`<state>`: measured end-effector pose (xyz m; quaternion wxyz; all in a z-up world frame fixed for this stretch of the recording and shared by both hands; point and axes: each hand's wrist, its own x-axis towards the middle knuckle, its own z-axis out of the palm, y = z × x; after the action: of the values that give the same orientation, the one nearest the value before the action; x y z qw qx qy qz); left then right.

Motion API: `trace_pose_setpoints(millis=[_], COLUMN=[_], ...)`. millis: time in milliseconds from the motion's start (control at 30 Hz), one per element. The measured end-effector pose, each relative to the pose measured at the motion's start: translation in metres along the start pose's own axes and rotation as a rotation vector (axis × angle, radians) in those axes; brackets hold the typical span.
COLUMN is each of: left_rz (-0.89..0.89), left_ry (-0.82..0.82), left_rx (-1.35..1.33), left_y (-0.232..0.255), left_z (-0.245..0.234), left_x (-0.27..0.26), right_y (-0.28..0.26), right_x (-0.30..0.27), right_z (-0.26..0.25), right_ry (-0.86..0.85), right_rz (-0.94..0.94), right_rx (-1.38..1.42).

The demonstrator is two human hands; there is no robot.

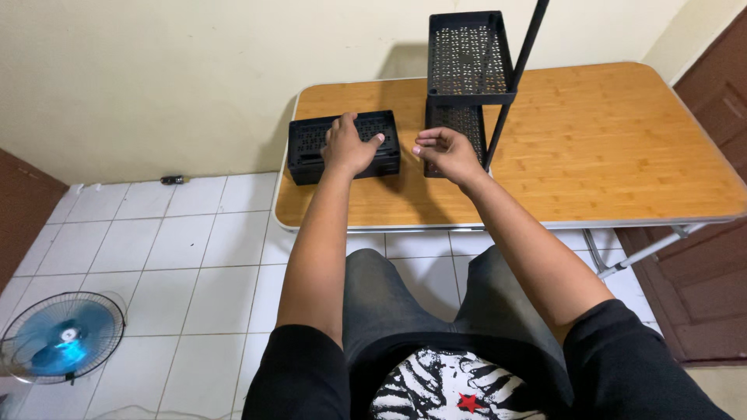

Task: The person assembles a two-tier black plastic rack by stacking perforated trays and inserting vertical support rods into the tray corners. The person aligns the trays and secures the rods to form a stable structure on a wooden table.

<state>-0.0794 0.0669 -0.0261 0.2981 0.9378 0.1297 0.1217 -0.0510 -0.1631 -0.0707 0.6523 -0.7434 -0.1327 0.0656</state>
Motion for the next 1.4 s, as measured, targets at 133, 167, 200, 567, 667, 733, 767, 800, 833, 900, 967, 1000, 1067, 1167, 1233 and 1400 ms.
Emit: trace_pose_setpoints(millis=[133, 167, 200, 567, 667, 733, 767, 800, 833, 900, 967, 1000, 1067, 1167, 1233, 1400], left_rz=[-0.065, -0.071, -0.076, -0.063, 0.006, 0.077, 0.123, 0.168, 0.214, 0.267, 0.282, 0.27, 0.268, 0.313, 0.366, 0.319], left_ry=[-0.011, -0.007, -0.003, -0.008, 0.019, 0.041, 0.052, 0.063, 0.075, 0.062, 0.035, 0.014, -0.004, 0.012, 0.027, 0.014], left_rx=[0.028, 0.037, 0.046, 0.088, 0.096, 0.106, 0.134, 0.162, 0.189, 0.238, 0.269, 0.275, 0.29, 0.327, 0.363, 0.241], left_y=[-0.023, -0.028, -0.033, -0.08, -0.095, -0.104, -0.109, -0.114, -0.119, -0.126, -0.132, -0.135, -0.142, -0.153, -0.16, -0.171], left_z=[-0.007, -0.009, -0.011, -0.007, 0.002, 0.008, 0.011, 0.015, 0.018, 0.023, 0.03, 0.033, 0.041, 0.052, 0.059, 0.074], left_x=[0.006, 0.007, 0.008, 0.03, 0.037, 0.043, 0.046, 0.047, 0.049, 0.056, 0.062, 0.066, 0.072, 0.08, 0.085, 0.09], right_y=[-0.001, 0.001, 0.003, 0.049, 0.05, 0.045, 0.042, 0.039, 0.037, 0.034, 0.036, 0.04, 0.05, 0.066, 0.074, 0.076], right_x=[0.008, 0.011, 0.016, 0.07, 0.077, 0.079, 0.079, 0.079, 0.079, 0.081, 0.087, 0.091, 0.099, 0.111, 0.117, 0.13], right_z=[0.022, 0.027, 0.032, 0.069, 0.076, 0.079, 0.079, 0.079, 0.079, 0.079, 0.08, 0.081, 0.084, 0.083, 0.084, 0.087], right_ry=[-0.068, -0.08, -0.091, -0.152, -0.119, -0.09, -0.081, -0.071, -0.072, -0.075, -0.102, -0.116, -0.079, -0.086, -0.096, -0.089], right_rz=[0.04, 0.015, -0.011, -0.109, -0.157, -0.218, -0.26, -0.303, -0.295, -0.281, -0.453, -0.538, -0.647, -0.627, -0.571, -0.503], right_rx=[0.008, -0.024, -0.056, -0.049, -0.088, -0.192, -0.272, -0.352, -0.409, -0.522, -0.54, -0.547, -0.625, -0.734, -0.777, -0.855])
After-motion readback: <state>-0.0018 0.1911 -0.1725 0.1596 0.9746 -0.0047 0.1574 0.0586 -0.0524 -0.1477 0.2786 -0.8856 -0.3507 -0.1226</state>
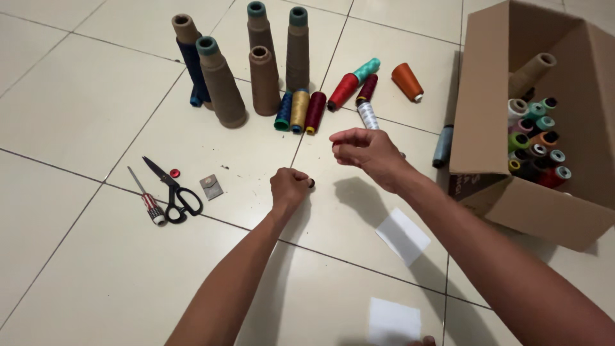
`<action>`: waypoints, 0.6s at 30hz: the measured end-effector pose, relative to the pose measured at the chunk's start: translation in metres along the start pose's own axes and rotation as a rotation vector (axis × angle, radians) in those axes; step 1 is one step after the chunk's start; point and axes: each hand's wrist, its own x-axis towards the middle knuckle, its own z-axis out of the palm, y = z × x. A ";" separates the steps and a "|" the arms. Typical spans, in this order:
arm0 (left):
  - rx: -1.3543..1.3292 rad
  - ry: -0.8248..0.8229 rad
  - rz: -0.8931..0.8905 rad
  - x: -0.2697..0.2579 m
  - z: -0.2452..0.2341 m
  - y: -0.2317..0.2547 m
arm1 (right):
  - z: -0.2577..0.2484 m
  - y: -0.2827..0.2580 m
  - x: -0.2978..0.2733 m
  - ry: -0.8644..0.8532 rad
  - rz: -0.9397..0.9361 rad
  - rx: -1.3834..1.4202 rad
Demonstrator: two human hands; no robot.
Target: The person organizes sewing supplies on a tiled floor, handling spools of thread and small metal parts. They place a large dark spool into a cardboard box, then pick up and inspect small red and silver metal components. Finally, they use a white tissue to wipe a small metal object.
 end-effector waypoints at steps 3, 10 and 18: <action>-0.028 0.049 -0.015 0.006 0.005 -0.011 | 0.002 0.005 0.002 -0.014 -0.015 -0.063; -0.014 0.119 0.085 0.000 -0.009 0.001 | -0.002 0.008 0.001 -0.049 -0.097 -0.096; -0.378 -0.126 0.381 -0.041 -0.071 0.111 | -0.020 -0.002 -0.006 0.013 -0.149 0.074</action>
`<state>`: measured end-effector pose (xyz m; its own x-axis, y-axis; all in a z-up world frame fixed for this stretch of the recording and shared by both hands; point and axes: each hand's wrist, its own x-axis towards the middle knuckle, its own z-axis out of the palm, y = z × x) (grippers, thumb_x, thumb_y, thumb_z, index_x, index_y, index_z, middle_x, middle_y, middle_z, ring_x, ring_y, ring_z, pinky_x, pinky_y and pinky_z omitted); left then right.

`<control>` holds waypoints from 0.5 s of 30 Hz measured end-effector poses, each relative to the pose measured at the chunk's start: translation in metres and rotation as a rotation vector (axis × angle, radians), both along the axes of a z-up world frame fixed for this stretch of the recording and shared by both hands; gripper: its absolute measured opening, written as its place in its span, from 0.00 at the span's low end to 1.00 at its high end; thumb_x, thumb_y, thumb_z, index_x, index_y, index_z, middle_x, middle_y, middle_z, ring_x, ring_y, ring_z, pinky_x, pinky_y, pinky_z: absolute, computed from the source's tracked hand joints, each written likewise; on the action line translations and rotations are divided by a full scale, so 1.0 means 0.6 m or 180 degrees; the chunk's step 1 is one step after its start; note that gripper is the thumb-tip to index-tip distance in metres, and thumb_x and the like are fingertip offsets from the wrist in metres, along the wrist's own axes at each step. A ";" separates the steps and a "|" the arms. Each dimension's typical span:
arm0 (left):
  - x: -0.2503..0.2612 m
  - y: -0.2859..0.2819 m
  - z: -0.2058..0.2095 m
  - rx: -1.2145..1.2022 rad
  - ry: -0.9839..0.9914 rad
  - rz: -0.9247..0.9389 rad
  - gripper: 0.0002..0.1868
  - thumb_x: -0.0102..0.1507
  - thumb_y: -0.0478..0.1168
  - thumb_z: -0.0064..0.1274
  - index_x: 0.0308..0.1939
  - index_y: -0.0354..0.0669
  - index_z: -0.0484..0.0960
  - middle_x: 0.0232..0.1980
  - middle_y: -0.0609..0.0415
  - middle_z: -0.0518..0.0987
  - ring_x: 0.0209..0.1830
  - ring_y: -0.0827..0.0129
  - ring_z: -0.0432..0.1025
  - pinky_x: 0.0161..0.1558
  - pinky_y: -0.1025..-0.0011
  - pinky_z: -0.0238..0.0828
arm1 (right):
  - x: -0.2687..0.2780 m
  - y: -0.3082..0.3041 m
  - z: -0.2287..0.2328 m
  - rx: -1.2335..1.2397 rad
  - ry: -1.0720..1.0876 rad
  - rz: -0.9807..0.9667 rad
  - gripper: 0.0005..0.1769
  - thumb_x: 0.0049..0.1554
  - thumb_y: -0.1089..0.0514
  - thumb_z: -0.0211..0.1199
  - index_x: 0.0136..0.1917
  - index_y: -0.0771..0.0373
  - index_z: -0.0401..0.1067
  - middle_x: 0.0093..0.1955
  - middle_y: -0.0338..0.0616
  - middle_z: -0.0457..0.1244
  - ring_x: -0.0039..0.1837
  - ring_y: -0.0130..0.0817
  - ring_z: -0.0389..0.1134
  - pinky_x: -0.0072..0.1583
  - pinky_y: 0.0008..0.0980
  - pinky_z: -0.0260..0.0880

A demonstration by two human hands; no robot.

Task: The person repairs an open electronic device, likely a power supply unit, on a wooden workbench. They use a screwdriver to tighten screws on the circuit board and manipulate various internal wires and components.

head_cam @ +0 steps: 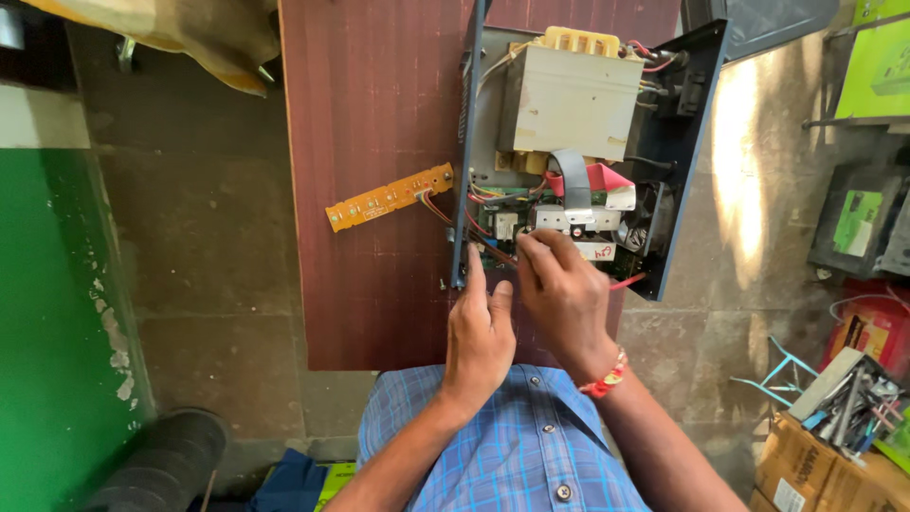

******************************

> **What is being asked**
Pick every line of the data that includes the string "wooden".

> **Response below**
Task: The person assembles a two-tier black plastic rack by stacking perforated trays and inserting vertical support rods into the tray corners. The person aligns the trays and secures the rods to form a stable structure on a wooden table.
Task: The person repairs an open electronic device, likely a power supply unit, on a wooden workbench. They use a screwdriver to tighten screws on the circuit board and manipulate various internal wires and components.

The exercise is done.